Let’s go back to the graph. What can you say about the network just by looking at this picture? First of all you can see that there is no squares on the diagonal. That is because they are equal to zero. The second important thing you can notice is that the plot is symmetrical. But that is not all that you can withdraw from the graph. Can you see different patterns? You can find rows or columns with exactly the same values, like the second and third columns. Fifth column is also the same but its sign is reversed. Now look closer to the antidiagonal. What can you say about it? If you are thinking that all squares are white - you are right.
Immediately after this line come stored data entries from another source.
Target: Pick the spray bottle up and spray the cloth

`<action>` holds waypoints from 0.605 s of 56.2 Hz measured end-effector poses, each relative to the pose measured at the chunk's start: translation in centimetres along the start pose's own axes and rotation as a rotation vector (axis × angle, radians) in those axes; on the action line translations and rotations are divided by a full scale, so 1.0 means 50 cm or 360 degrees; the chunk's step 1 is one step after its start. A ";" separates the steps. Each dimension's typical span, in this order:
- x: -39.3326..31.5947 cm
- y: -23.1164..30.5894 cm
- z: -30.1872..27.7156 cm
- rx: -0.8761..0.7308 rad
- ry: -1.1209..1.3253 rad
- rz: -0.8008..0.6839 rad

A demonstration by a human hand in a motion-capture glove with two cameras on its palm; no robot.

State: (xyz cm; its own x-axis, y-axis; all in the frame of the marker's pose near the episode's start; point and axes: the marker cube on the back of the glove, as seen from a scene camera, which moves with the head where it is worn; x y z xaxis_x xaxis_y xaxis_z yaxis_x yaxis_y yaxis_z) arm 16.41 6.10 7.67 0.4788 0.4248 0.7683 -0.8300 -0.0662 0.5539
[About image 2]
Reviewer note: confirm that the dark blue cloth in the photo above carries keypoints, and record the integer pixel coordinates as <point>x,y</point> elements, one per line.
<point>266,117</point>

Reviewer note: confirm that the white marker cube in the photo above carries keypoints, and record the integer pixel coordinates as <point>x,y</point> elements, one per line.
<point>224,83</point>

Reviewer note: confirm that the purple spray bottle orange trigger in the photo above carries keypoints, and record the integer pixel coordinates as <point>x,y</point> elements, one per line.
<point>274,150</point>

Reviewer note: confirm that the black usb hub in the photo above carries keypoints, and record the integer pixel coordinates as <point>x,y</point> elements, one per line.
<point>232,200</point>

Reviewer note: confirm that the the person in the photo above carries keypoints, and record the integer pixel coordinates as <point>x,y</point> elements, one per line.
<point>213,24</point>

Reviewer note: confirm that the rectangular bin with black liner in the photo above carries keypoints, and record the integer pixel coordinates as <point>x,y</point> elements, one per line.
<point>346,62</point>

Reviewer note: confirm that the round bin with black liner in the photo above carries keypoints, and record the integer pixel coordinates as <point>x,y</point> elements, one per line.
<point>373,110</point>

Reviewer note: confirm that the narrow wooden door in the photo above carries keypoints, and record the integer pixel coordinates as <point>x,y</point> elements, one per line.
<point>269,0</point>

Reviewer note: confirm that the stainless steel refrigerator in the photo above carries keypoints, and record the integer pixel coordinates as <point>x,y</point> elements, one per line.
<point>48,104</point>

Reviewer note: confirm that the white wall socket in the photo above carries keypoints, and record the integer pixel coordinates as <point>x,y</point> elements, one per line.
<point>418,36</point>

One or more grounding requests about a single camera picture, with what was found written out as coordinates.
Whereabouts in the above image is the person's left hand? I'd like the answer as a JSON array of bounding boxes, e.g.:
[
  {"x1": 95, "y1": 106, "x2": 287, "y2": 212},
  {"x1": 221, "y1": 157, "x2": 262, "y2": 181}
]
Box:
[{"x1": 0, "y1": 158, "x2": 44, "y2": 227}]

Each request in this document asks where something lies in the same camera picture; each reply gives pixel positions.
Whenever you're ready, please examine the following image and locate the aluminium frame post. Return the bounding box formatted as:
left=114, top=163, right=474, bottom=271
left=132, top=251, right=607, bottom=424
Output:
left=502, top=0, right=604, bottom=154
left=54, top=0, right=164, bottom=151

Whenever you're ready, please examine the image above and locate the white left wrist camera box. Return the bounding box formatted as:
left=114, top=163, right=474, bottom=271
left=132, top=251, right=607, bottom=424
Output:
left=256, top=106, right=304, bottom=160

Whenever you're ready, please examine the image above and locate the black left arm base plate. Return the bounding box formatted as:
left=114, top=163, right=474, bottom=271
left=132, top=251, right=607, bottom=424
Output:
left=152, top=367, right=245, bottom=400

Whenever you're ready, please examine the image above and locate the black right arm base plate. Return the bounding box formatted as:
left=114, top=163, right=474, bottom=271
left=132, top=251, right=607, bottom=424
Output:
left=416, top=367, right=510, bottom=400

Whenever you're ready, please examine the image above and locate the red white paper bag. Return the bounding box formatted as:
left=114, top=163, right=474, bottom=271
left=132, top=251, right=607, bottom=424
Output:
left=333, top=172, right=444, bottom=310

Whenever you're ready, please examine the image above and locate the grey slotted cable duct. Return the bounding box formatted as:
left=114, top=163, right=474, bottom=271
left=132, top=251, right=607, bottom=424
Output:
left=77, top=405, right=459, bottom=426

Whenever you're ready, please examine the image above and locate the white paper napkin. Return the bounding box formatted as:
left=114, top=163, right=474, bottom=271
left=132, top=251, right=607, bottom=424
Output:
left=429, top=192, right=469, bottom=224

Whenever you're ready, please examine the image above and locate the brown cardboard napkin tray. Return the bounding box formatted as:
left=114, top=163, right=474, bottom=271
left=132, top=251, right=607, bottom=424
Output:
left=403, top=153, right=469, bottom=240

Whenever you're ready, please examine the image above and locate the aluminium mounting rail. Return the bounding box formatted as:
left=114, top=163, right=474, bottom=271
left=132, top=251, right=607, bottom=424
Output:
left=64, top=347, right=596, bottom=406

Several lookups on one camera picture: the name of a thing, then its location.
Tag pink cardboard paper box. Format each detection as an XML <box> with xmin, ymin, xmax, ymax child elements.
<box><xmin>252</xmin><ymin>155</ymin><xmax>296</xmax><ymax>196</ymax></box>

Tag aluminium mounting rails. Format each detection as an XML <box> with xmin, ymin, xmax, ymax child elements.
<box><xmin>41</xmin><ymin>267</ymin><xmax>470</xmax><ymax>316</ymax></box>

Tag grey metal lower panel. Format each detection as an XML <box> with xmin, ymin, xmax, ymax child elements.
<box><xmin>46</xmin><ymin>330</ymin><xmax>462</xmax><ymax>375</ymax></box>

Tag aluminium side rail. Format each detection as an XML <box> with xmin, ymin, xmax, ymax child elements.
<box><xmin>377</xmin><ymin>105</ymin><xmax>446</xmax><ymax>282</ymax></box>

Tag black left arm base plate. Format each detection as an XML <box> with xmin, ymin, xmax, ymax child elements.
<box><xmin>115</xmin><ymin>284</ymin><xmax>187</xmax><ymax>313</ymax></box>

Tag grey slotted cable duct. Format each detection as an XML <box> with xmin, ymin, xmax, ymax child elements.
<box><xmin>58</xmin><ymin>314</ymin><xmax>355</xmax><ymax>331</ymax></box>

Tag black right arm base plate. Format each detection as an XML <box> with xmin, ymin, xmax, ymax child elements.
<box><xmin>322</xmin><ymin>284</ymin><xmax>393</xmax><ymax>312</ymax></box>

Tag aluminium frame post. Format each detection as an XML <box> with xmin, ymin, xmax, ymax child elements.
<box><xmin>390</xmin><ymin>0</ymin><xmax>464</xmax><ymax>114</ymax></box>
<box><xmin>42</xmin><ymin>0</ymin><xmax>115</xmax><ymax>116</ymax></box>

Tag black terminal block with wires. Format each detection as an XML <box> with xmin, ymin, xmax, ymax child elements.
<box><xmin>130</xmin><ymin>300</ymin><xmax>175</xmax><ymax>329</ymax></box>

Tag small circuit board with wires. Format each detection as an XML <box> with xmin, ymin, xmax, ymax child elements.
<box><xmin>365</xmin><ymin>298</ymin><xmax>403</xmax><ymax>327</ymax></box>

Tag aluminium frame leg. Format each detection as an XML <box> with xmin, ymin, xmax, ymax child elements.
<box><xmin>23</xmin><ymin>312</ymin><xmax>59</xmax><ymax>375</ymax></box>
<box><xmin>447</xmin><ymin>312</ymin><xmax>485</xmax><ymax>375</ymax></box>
But why is that true? Is there always the same patterns for each memory matrix? No, it is a special property of patterns that we stored inside of it. If you draw a horizontal line in the middle of each image and look at it you will see that values are opposite symmetric. For instance, $$x_1$$ opposite symmetric to $$x_{30}$$, $$x_2$$ to $$x_{29}$$, $$x_3$$ to $$x_{28}$$ and so on. Zero pattern is a perfect example where each value have exactly the same opposite symmetric pair. One is almost perfect except one value on the $$x_2$$ position. Two is not clearly opposite symmetric. But if you check each value you will find that more than half of values are symmetrical. Combination of those patterns gives us a diagonal with all positive values. If we have all perfectly opposite symmetric patterns then squares on the antidiagonal will have the same length, but in this case pattern for number 2 gives a little bit of noise and squares have different sizes.

Properties that we’ve reviewed so far are just the most interesting and maybe other patterns you can encounter on your own.